Liability of sole proprietors

The discussed regulation can be particularly unfavourable to smaller employers and sole proprietors because of the dire financial consequences. The latter can namely also be considered employers and are equally liable to ZZZS and ZPIZ as larger companies for damages caused as the result of an employee’s workplace injury or occupational disease. It should be mentioned, however, that neither ZZZS nor ZPIZ can issue a recourse claim against a self-employed person if the injured individual is the sole proprietor himself. The crucial element is not that the self-employed person is also the “employer”, but that he is concurrently the insured person and the injured party. Any kind of other regulation would have a punitive effect on the injured person.(3)

Conclusion

As a final note, it should be stressed that any workplace injury or occupational disease does not mean an immediate automatic “conviction” of the employer. The employer can also defend himself against the recourse claims by enforcing a reduced recourse claim due to the contribution (joint liability) of the employee in the creation of the damage, as it otherwise applies in the case of a worker’s claim against an employer.(4) There are also other ways for an employer to prevent or at least limit his liability for incurred damage. Here, it is important to stress that it is not enough for the employer to only inform the employees about the safe measures for safe work practices, but he must also monitor the implementation of these measures and sanction them; most importantly, his actions in this area must encourage the employees and reinforce their awareness on their importance. The employees must be trained to be able to carry out safe and healthy work practices and must be regularly scheduled to get medical examinations.

Employers are therefore especially encouraged to take an active and preventative role in recognizing the dangers and risks in the workplace and work processes and adjusting them to exclude the possibility of any harmful consequences. In the event that a workplace injury occurs despite all the preventative measures, the employers must immediately report the accident to the Labour Inspectorate of the Republic of Slovenia, whereby they should be aware that that document as well as any internal report on the workplace accident may be used as evidence in court later.

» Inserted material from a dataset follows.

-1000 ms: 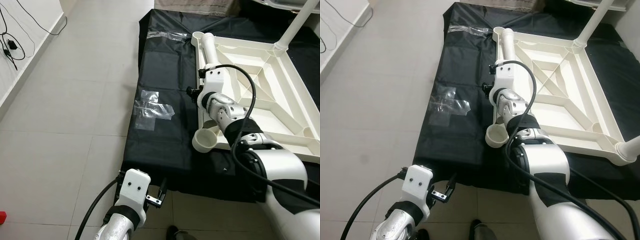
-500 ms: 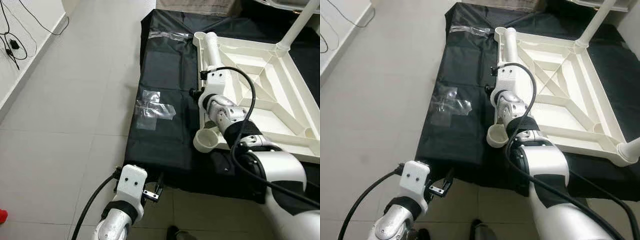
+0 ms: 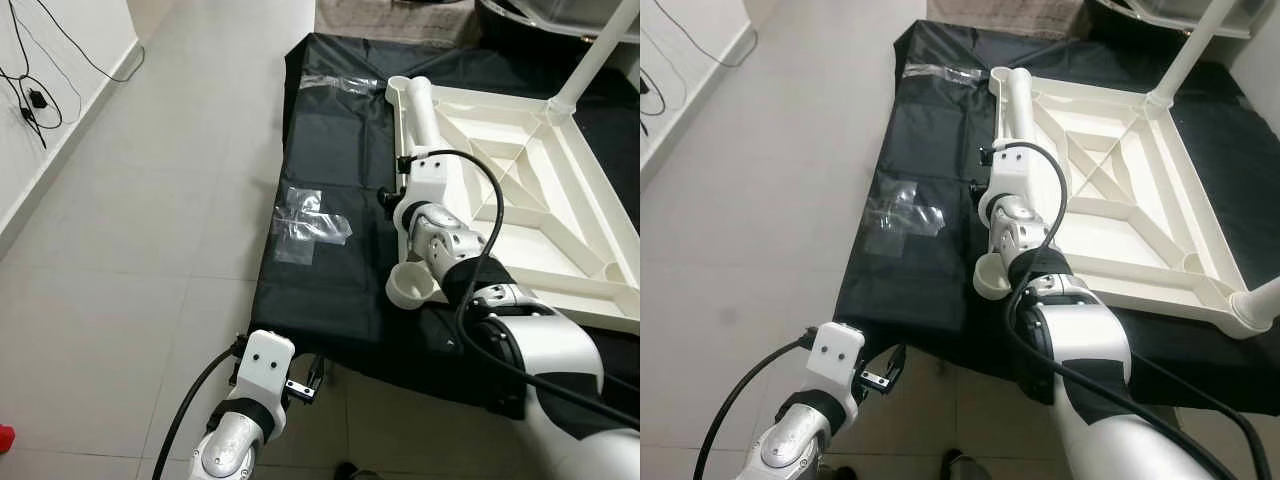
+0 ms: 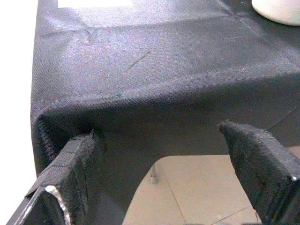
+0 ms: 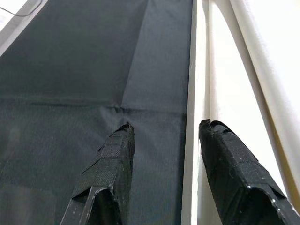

(1)The ZZZS’s 2018 annual business repost states that it collected EUR 1,708,166 from reimbursements of damages as the result of workplace injuries, injuries incurred in physical altercations, food poisoning, and other reasons in 2018, which is almost 29% more than the previous year. In addition to recourse claims for damages for workplace injuries, this amount also includes some other types of damages and it is not exactly clear what percent of that amount relates to workplace injuries.
(2) Health Care and Health Insurance Act (Official Gazette of the Republic of Slovenia, no. 9-459/92 as amended, “ZZVZZ”).
(3) Judgement of the Supreme Court of the Republic of Slovenia III Ips 61/2016 from 31 August 2016.
(4) Decision of the Supreme Court of the Republic of Slovenia III Ips 97/2013 from 14 July 2015.